Turkey’s central bank has returned a $5 billion deposit to Saudi Arabia, signaling Turkey’s confidence in its ability to restore foreign exchange reserves without borrowing.
The Central Bank said in a statement that external liabilities have recently improved by about $7 billion through a reduction in deposit balances.
A sharp improvement in investor sentiment since Turkey’s economic team overhauled its economy last year has led to strong demand for Turkish assets, stabilised the lira and prompted Deutsche Bank to say buying lira bonds is the best trade of the year in emerging markets.
This shift allowed the central bank to reduce its foreign exchange liabilities at a record pace.
It is noteworthy that the Saudi Fund for Development deposited $5 billion with the Central Bank of Turkey last year.
Since the March 31 local elections, local investors have withdrawn $11.5 billion from government-backed accounts that promised to compensate investors for losses in foreign currency, while foreign portfolio inflows into Turkish stocks and government debt have reached $18 billion.
trust signal
Bloomberg quoted Tim Ash, emerging markets strategist at RBC BlueBay Asset Management, as saying that the Turkish central bank’s move is a “sign of confidence,” adding: “Turkey is moving into a much better position with positive net reserves now.”
Bloomberg Economics estimates that the central bank added about $80 billion to its reserves in the second quarter alone, and as of early July, net reserves, excluding swaps with commercial banks, stood at about $15 billion, up from about minus $60 billion before local elections in March.
“We have largely eliminated swaps with domestic banks and are now reviewing deposit agreements with our international counterparts,” central bank governor Fatih Karahan told Bloomberg in an interview this month.
carry trade
However, a potential unwinding of carry trades (interest trades) or renewed domestic interest in foreign currencies could pose challenges for the monetary authority.
Carry trading refers to the practice of borrowing in places where interest rates are relatively low, and then converting that money into instruments in currencies that offer higher interest rates, such as the Turkish lira.
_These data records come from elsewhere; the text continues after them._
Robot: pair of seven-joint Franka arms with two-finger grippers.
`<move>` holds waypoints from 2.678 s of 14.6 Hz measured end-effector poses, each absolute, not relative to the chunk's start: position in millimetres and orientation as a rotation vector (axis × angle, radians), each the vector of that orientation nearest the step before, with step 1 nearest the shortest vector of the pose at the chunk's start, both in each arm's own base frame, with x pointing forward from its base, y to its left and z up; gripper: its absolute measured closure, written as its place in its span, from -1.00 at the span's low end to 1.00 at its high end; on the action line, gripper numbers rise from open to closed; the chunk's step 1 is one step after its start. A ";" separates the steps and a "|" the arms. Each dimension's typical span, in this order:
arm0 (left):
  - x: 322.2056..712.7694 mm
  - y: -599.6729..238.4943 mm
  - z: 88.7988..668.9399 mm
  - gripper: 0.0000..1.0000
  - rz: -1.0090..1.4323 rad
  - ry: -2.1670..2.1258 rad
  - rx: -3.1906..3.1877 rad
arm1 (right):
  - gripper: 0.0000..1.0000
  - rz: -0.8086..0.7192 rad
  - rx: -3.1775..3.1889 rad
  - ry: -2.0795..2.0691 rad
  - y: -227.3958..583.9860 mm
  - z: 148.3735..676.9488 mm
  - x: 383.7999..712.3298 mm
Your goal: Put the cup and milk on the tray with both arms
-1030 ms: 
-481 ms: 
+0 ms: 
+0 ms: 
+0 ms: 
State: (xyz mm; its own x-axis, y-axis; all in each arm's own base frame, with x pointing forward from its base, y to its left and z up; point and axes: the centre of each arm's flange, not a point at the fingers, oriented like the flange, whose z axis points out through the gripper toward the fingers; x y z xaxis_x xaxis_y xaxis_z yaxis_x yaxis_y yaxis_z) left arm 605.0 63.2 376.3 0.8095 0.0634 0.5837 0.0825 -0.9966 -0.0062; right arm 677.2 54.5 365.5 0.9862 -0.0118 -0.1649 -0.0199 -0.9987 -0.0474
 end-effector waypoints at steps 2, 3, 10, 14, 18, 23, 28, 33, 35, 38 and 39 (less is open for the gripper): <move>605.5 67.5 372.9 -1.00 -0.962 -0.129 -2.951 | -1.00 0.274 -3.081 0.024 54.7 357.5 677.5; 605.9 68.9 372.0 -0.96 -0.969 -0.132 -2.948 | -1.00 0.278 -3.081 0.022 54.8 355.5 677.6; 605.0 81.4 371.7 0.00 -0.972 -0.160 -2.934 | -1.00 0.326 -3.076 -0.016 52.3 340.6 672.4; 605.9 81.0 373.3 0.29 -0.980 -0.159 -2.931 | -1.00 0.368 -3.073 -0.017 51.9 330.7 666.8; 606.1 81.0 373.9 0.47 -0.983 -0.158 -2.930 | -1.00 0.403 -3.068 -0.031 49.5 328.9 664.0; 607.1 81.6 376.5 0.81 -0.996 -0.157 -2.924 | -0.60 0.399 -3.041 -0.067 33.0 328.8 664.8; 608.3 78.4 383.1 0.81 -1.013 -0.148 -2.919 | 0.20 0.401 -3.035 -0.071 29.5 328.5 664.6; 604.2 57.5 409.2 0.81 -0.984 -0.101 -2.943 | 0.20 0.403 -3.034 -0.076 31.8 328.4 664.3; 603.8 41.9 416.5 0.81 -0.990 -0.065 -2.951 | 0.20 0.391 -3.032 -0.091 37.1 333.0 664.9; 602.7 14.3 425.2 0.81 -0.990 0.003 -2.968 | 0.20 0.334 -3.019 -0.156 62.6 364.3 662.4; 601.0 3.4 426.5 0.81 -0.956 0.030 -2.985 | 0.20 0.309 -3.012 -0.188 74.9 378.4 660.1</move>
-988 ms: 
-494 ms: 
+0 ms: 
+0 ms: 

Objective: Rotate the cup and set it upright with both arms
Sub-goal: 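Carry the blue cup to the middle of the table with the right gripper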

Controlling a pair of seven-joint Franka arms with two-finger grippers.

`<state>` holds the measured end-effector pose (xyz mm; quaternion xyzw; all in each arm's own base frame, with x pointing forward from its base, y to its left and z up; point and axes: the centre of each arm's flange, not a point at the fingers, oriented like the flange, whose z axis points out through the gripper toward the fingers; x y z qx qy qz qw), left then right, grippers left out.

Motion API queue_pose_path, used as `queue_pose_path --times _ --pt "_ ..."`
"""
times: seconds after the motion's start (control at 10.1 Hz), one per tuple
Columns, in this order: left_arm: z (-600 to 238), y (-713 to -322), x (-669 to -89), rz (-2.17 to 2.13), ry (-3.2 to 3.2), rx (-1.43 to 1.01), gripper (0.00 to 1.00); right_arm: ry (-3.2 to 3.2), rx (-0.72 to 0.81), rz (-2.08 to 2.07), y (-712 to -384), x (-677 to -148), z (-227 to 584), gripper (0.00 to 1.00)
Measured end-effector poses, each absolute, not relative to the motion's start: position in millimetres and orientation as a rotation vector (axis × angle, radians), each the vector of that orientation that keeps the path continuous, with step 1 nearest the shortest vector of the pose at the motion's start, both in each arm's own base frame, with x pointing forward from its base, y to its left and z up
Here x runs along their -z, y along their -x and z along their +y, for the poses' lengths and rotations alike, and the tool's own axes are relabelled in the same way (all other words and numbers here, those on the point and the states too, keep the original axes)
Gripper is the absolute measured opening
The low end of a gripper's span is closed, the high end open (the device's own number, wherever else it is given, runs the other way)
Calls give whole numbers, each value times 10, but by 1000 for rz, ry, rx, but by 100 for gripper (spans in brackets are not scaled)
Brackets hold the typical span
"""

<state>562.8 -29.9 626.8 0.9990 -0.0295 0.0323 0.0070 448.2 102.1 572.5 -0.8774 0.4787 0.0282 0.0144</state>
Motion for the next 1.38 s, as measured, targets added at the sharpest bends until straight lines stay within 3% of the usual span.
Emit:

The attractiveness of this strategy depends on the level of interest rates and the stability of the currency.
The central bank, which set its benchmark interest rate at 50%, has pledged to maintain a tight monetary policy to curb inflation and maintain the attractiveness of lira assets.
About $20 billion of the increase in foreign reserves could be linked to carry trade flows, Bloomberg Economics estimates.